Incorporating vegan meals into your dinner routine can be simple and enjoyable. With a wealth of recipes available, you can create satisfying dishes that fit your taste preferences and dietary needs.

Spicy Tofu Stir-Fry

A sizzling wok filled with colorful vegetables and cubes of spicy tofu, steam rising, surrounded by an array of fresh herbs and spices

Spicy tofu stir-fry is a quick and delicious dish that packs a punch. You can easily prepare it with fresh vegetables and flavorful sauce. This recipe is perfect for busy weeknights.

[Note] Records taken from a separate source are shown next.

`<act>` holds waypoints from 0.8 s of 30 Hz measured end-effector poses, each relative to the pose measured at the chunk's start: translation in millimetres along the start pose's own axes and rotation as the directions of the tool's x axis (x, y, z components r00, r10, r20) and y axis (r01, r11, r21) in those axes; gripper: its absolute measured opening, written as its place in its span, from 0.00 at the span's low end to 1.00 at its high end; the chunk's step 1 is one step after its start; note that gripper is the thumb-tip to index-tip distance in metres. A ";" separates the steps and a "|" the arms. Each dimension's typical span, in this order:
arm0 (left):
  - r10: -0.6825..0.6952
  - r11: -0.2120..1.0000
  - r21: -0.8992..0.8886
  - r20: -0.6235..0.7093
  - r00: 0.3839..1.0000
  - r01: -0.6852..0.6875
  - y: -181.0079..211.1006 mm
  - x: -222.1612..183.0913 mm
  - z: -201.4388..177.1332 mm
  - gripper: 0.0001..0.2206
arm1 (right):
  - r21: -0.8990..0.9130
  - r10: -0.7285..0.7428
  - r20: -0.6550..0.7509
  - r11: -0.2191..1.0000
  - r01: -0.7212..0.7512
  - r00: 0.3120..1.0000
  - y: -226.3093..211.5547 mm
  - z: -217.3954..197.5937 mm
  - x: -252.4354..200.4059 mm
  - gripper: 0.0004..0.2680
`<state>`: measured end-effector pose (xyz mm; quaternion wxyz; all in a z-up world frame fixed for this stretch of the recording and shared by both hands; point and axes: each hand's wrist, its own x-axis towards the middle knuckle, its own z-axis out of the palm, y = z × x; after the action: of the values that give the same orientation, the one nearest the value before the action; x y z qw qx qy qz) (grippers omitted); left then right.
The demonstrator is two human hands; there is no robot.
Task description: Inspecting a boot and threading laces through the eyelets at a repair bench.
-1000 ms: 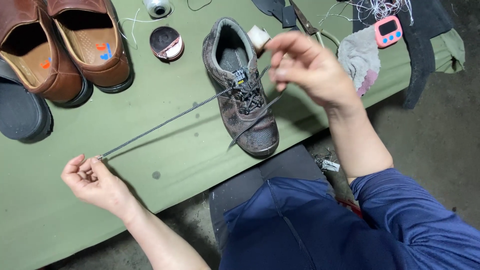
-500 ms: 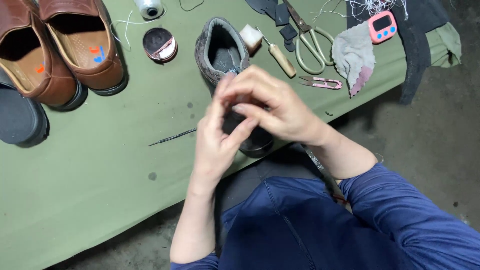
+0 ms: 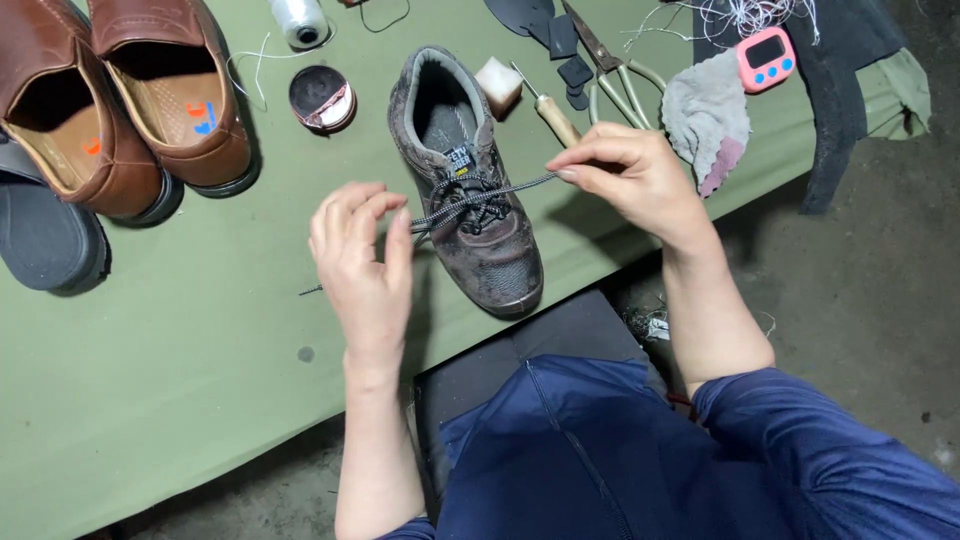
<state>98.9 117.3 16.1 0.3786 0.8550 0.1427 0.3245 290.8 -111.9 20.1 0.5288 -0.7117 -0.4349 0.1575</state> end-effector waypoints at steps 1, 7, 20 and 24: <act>0.088 0.996 0.017 0.016 0.996 -0.089 6.0 1.4 4.2 0.05 | -0.030 -0.047 -0.012 0.998 0.047 0.999 -1.3 4.2 2.3 0.04; 0.195 0.977 -0.120 0.134 0.972 -0.179 31.1 0.7 45.4 0.19 | -0.053 -0.162 -0.026 0.986 0.160 0.987 -24.3 43.8 12.2 0.06; 0.088 0.980 -0.187 0.093 0.992 -0.070 23.4 5.9 49.0 0.17 | 0.236 -0.018 -0.125 0.971 0.047 0.992 -14.2 59.5 9.5 0.06; 0.009 0.982 -0.189 0.079 0.997 0.006 19.9 6.4 45.7 0.06 | 0.276 0.011 -0.143 0.961 0.029 0.990 6.0 63.8 8.2 0.07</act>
<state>134.0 81.7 10.7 0.4633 0.8275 0.0954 0.3026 254.6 -66.6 -8.2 0.6538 -0.6380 -0.3728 0.1631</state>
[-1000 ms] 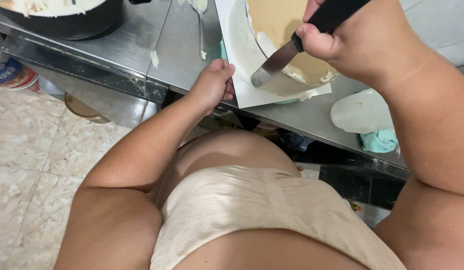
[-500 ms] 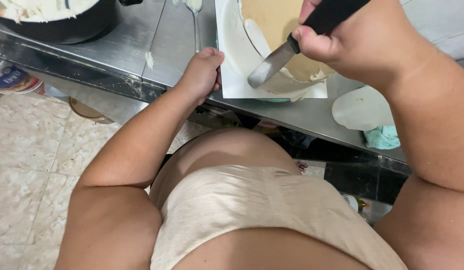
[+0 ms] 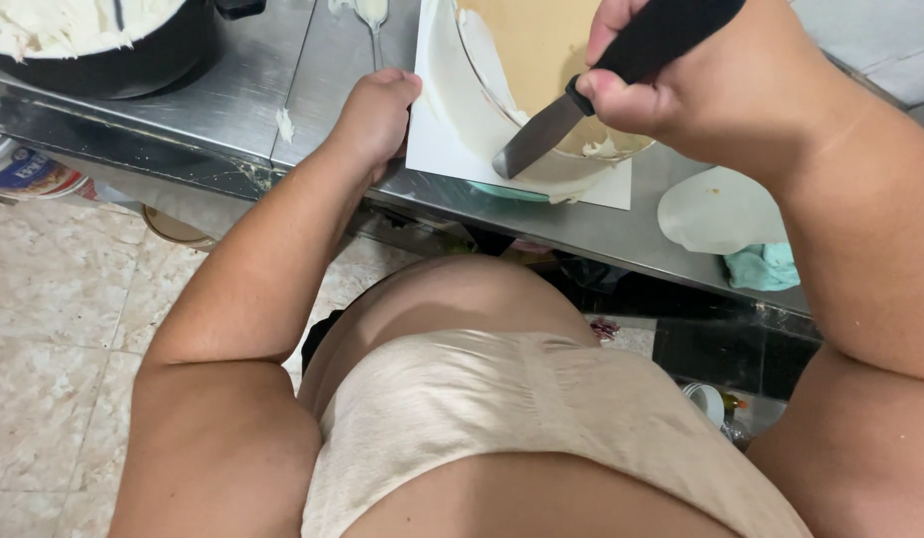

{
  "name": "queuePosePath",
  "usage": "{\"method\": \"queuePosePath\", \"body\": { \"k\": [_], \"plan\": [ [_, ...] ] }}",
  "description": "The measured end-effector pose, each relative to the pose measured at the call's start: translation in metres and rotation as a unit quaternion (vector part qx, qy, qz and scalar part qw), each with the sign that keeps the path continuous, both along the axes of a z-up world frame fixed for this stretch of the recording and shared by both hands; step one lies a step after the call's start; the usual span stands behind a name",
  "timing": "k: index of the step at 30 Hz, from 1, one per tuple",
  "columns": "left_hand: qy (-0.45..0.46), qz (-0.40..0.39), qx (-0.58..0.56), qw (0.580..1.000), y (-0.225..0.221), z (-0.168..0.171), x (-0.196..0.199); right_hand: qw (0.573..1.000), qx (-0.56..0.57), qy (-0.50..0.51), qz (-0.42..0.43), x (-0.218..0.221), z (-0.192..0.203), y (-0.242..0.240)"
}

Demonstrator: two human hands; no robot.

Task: Frosting and smoothing a cake with a spatula and washing kitchenware in a sink

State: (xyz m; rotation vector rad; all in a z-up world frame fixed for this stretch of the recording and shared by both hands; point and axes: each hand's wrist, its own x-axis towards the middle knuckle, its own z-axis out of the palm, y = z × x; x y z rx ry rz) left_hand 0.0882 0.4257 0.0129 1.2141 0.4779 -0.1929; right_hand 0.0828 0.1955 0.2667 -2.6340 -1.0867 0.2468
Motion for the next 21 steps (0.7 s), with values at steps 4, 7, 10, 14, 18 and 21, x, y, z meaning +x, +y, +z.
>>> {"method": "queuePosePath", "body": {
  "k": [4, 7, 10, 14, 18, 21],
  "plan": [
    [0.017, -0.010, 0.040, 0.999, 0.007, 0.022, -0.002, 1.000, -0.006, 0.010, -0.006, 0.002, 0.000, -0.004],
    [0.073, -0.066, 0.130, 0.987, 0.013, 0.034, -0.002, 1.000, -0.013, 0.002, -0.009, 0.000, 0.001, -0.003],
    [0.041, -0.035, 0.093, 0.994, 0.014, 0.008, 0.015, 0.999, -0.034, 0.012, -0.038, -0.001, 0.004, -0.002],
    [0.025, -0.042, 0.094, 0.994, 0.018, 0.006, 0.024, 0.998, -0.054, 0.003, -0.019, 0.007, 0.002, -0.008],
    [0.023, -0.060, 0.122, 0.990, 0.023, 0.000, 0.035, 0.998, -0.049, -0.015, 0.044, 0.010, 0.003, -0.014],
    [0.012, -0.060, 0.102, 0.993, 0.025, -0.001, 0.041, 0.995, -0.084, -0.032, 0.032, 0.011, 0.004, -0.016]
  ]
}}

Start by pressing the tofu to remove excess moisture. Then, cut it into bite-sized cubes. For crispiness, coat the cubes with cornstarch. Next, heat oil in a pan over medium heat. Cook the tofu until golden brown.

Add your choice of colorful veggies, like bell peppers and broccoli. Pour in your spicy sauce, which can include ingredients like soy sauce, chili paste, and garlic. Stir everything together until well-coated. Cook for just a few minutes to heat through, and then serve warm.

Ingredients

  • 1 block firm tofu
  • 2 tablespoons cornstarch
  • 1 bell pepper, sliced
  • 1 cup broccoli florets
  • 2 tablespoons soy sauce
  • 1 tablespoon chili paste
  • 2 cloves garlic, minced
  • Oil for frying

Cooking Instructions

  1. Press the tofu for 15-20 minutes and cut into cubes.
  2. Coat tofu cubes with cornstarch.
  3. Heat oil in a pan over medium heat.
  4. Cook tofu until golden brown, about 5-7 minutes.
  5. Add veggies and stir-fry for 3-4 minutes.
  6. Mix soy sauce, chili paste, and garlic. Pour over the stir-fry.
  7. Stir until everything is heated through and serve.

2) Lentil Walnut Tacos

A colorful array of lentil walnut tacos arranged on a rustic wooden table, surrounded by fresh ingredients like avocado, tomatoes, and cilantro

Lentil walnut tacos are a tasty and easy vegan dinner option. They combine the wholesome flavors of lentils and walnuts to create a hearty filling. You can customize them with your favorite toppings, like avocado, salsa, or fresh herbs.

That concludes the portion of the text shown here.